The official Fedora cloud images are built with 3GB disk. testcloud can handle these images without issue but when I start using custom images with a larger disk (10G in this particular case), I've been hitting a few problems.
On the first time I try to create an instance with the larger image, I get:
$ testcloud instance create disktest -u file:///home/tflink/taskotron-cloud/f22/20151123-taskotron-f22-10G.qcow2 DEBUG:create instance DEBUG:Local downloads will be stored in /var/lib/testcloud/cache. DEBUG:successfully changed SELinux context for image /var/lib/testcloud/cache/20151123-taskotron-f22-10G.qcow2 DEBUG:Creating instance directories DEBUG:Generated user-data for instance disktest DEBUG:Generated meta-data for instance disktest DEBUG:creating seed image /var/lib/testcloud/instances/disktest/disktest-seed.img libvirt: XML-RPC error : Cannot write data: Transport endpoint is not connected libguestfs: error: could not connect to libvirt (URI = qemu:///session): Cannot write data: Transport endpoint is not connected [code=38 domain=7] ERROR:Seed image generation failed.

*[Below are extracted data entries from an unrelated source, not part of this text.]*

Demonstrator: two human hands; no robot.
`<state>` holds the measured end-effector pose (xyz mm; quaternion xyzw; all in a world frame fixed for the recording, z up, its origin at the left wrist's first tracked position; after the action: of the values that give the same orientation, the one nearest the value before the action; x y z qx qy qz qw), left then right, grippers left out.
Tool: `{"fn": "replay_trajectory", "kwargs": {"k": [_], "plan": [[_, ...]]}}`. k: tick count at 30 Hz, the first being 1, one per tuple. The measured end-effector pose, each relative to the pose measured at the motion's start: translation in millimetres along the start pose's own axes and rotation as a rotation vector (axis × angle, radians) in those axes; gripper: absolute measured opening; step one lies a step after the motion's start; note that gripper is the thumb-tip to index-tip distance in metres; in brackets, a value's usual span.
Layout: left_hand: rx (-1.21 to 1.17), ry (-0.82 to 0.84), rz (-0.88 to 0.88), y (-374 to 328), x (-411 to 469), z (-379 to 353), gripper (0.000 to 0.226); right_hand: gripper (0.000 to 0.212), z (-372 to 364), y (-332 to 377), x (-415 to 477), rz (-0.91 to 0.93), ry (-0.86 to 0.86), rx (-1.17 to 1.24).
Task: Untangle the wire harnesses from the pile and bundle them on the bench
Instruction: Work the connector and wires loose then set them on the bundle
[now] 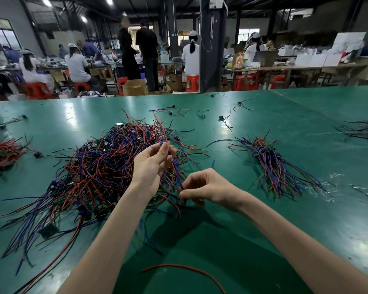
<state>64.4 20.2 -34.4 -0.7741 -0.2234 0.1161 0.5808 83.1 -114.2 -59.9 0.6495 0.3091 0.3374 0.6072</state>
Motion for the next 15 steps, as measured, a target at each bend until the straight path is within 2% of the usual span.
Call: {"fn": "replay_trajectory", "kwargs": {"k": [9, 13, 15], "plan": [[-0.061, -0.074, -0.01, -5, 3, 10, 0.009, 0.001, -6, -5, -2, -0.045, 0.067, -0.052], [-0.035, -0.069, -0.021, -5, 3, 11, 0.009, 0.009, -7, -6, -2, -0.039, 0.078, -0.111], [-0.021, -0.068, -0.027, -5, 4, 11, 0.009, 0.003, -8, -7, -2, -0.039, 0.105, -0.125]]}}
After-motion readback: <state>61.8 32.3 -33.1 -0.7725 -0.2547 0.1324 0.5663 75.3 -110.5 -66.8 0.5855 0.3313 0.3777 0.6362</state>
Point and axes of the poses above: each hand's wrist, its own x-axis towards the middle knuckle, its own z-axis out of the back of the hand, y = z × x, the point moved 7 cm from there along x, towards the middle knuckle, and after that the axes turned 14 degrees about x, right-handed, at the moved point
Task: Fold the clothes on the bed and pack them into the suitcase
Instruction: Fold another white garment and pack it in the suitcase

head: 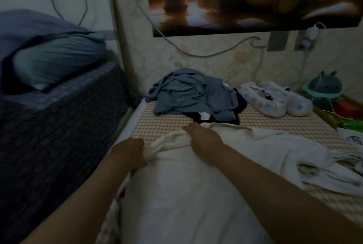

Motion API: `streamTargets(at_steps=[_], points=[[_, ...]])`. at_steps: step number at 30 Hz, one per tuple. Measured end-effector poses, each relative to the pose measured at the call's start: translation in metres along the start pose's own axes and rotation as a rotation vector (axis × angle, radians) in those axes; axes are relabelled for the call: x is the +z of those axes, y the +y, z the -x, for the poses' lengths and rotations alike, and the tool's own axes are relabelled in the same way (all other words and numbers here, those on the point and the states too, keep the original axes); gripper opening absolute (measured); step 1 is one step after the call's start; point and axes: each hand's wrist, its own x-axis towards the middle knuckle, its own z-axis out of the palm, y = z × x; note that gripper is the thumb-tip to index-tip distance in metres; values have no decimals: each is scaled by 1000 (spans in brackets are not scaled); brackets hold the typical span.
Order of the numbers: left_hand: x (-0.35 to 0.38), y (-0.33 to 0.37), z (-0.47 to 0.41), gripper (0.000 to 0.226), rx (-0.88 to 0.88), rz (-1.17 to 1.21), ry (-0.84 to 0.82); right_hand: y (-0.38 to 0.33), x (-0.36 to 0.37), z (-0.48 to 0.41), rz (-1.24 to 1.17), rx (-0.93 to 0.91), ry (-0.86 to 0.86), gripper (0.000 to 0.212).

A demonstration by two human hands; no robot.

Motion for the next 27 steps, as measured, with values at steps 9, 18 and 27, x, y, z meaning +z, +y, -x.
streamTargets(at_steps=[9,18,27], points=[[-36,-19,-35,13,-153,391,595,-10,23,-36,-10,74,329,21],[24,-39,-44,86,-289,598,346,0,24,-51,36,297,-91,87],[-25,-43,-27,24,-274,1151,569,-54,47,-32,-120,125,-122,62]])
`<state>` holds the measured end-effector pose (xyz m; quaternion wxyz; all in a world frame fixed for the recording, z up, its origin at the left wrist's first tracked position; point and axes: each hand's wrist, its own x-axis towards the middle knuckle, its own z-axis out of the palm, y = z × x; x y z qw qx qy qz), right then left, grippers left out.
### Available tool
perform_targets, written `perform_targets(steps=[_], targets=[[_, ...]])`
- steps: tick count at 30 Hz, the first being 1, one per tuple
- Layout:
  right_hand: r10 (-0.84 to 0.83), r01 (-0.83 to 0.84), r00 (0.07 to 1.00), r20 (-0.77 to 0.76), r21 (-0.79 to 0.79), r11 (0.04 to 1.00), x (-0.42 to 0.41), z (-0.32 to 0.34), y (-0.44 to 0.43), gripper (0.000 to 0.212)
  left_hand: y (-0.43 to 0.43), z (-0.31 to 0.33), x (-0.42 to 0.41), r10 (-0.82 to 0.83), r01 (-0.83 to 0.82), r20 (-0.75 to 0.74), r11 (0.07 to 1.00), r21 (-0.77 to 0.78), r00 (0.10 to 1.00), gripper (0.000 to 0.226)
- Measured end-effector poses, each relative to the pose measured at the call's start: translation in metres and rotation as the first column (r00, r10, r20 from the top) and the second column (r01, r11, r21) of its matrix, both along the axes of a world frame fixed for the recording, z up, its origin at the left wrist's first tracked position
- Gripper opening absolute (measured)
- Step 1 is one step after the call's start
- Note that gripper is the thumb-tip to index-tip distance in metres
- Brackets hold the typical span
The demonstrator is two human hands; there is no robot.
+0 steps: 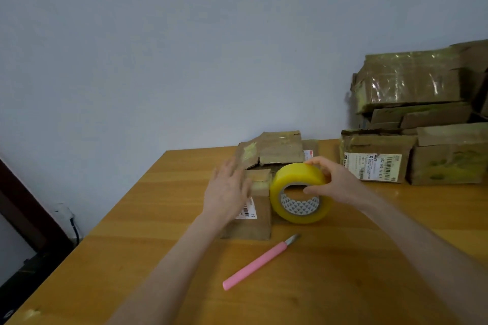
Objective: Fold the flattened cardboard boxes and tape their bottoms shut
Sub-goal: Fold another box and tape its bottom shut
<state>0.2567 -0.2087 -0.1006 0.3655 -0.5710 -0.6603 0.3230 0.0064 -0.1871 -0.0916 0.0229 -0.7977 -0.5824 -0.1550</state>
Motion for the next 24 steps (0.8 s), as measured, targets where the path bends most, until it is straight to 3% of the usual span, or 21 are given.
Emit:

Exiting Traceback (most recent call last): File "/usr/bin/testcloud", line 9, in <module> load_entry_point('testcloud==0.1.5', 'console_scripts', 'testcloud')() File "/usr/lib/python2.7/site-packages/testcloud/cli.py", line 277, in main args.func(args) File "/usr/lib/python2.7/site-packages/testcloud/cli.py", line 84, in _create_instance tc_instance.prepare() File "/usr/lib/python2.7/site-packages/testcloud/instance.py", line 169, in prepare self._generate_seed_image() File "/usr/lib/python2.7/site-packages/testcloud/instance.py", line 240, in _generate_seed_image raise TestcloudInstanceError("Failure during seed image generation") testcloud.exceptions.TestcloudInstanceError: Failure during seed image generation
If I clean up the instance dir and try again, I've been seeing:
$ testcloud instance create disktest -u file:///home/tflink/taskotron-cloud/f22/20151123-taskotron-f22-10G.qcow2 DEBUG:create instance DEBUG:Local downloads will be stored in /var/lib/testcloud/cache. DEBUG:successfully changed SELinux context for image /var/lib/testcloud/cache/20151123-taskotron-f22-10G.qcow2 DEBUG:Creating instance directories DEBUG:Generated user-data for instance disktest DEBUG:Generated meta-data for instance disktest DEBUG:creating seed image /var/lib/testcloud/instances/disktest/disktest-seed.img INFO:Seed image generated successfully Formatting '/var/lib/testcloud/instances/disktest/disktest-local.qcow2', fmt=qcow2 size=10737418240 backing_file='/var/lib/testcloud/cache/20151123-taskotron-f22-10G.qcow2' encryption=off cluster_size=65536 lazy_refcounts=off refcount_bits=16 INFO:Successfully booted your local cloud image! Traceback (most recent call last): File "/usr/bin/testcloud", line 9, in <module> load_entry_point('testcloud==0.1.5', 'console_scripts', 'testcloud')() File "/usr/lib/python2.7/site-packages/testcloud/cli.py", line 277, in main args.func(args) File "/usr/lib/python2.7/site-packages/testcloud/cli.py", line 93, in _create_instance tc_instance.create_ip_file(vm_ip) File "/usr/lib/python2.7/site-packages/testcloud/instance.py", line 294, in create_ip_file ip_file.write(ip) TypeError: expected a character buffer object
Unfortunately, this error is transient - I don't hit it 100% of the time. That being said, if I introduce a 30 second delay in instance.vm_spawn(), before it returns, I haven't seen the second issue at all.
instance.vm_spawn()
I suspect both of these issues are related to the large image size - specifically how the operations surrounding that larger image take longer than they would for the official images.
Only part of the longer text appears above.